The pressure is even more severe in the vast fulfillment centers fueling online shopping. Companies like Amazon employ algorithms to track workers’ every move, measuring speed, pause durations, and task completion rates. Even brief breaks can result in warnings or disciplinary actions. Mandatory overtime and unattainable quotas push workers to their limits, leading to injuries and burnout.

This is not innovation; it is exploitation masked as efficiency. Humans are not machines, and no algorithm should dictate their value. When corporations prioritize speed and profit over safety and humanity, everyone suffers. Companies like Amazon and other major retailers must hire adequate staff to ensure safe working conditions, reduce the pace of work, and cease union-busting activities. Workers striving to improve their working conditions deserve respect, not retaliation.

And let’s not forget the workers who make the holidays happen long before the shopping begins, the farmworkers who harvest crops, the food processing workers who package goods, the warehouse and distribution workers who move it all to store shelves and ultimately our dinner tables. Many of them labor in extreme heat or cold, often without adequate protections or fair pay. Their work sustains our celebrations, yet their struggles remain largely invisible.

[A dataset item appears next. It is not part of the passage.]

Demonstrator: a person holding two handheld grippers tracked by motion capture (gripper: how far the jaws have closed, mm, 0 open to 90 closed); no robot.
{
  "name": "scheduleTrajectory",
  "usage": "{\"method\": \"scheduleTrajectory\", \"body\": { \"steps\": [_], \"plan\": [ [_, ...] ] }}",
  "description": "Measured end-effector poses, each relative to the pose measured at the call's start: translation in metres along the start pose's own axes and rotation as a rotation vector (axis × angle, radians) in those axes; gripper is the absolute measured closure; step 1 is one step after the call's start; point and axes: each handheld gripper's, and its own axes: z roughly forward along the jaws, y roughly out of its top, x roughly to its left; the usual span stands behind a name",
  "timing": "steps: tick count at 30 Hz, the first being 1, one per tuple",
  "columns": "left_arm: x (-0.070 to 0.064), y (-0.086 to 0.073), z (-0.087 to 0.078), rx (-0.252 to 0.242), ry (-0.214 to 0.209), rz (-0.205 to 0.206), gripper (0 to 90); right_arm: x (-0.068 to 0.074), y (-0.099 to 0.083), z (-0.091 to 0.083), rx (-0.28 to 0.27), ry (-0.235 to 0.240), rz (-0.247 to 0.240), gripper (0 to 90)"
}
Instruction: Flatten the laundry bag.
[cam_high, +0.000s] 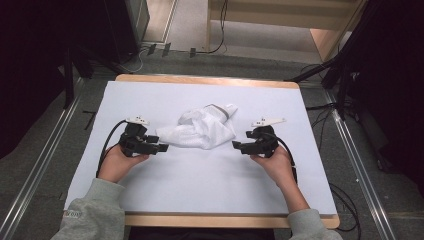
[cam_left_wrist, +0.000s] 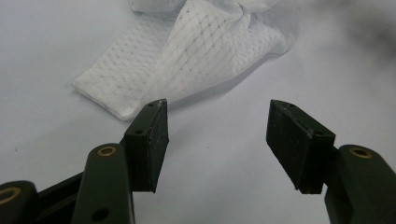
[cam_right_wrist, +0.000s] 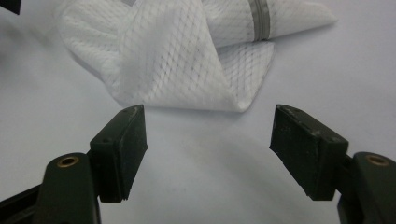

The truth is, the retail and food supply industries are changing faster than ever. AI now touches nearly every part of the system, from scheduling and staffing to loss prevention and performance monitoring. But technology should serve people, not exploit them. Progress can’t mean turning workers into data points or replacing human judgment with cold algorithms.

Protecting workers’ voices is more important than ever. When employees can organize and bargain collectively, they can help shape how technology is used, setting fair limits and ensuring that innovation improves jobs instead of undermining them. That’s why we need strong laws to protect workers from violence, regulate the use of AI in the workplace, and cap production quotas that jeopardize health and safety.

Policymakers must ensure that innovation and profit never outweigh fairness, dignity, and basic decency on the job. Empowering workers to have a say in these changes isn’t just good policy; it’s good for everyone.

But laws alone aren’t enough. Every employer, policymaker, and consumer has a role to play in ensuring that this truly is a season of goodwill starting with how we treat the people who make it all possible. The real spirit of the holidays isn’t measured in sales figures or delivery speeds. It’s reflected in how we value one another.

So, as you shop and celebrate this year, take a moment to thank the workers who make it possible and to demand a system that treats them with the dignity and respect they deserve every single day. Because goodwill shouldn’t end when the decorations come down.

Appelbaum is president of the Retail, Wholesale and Department Store Union (RWDSU).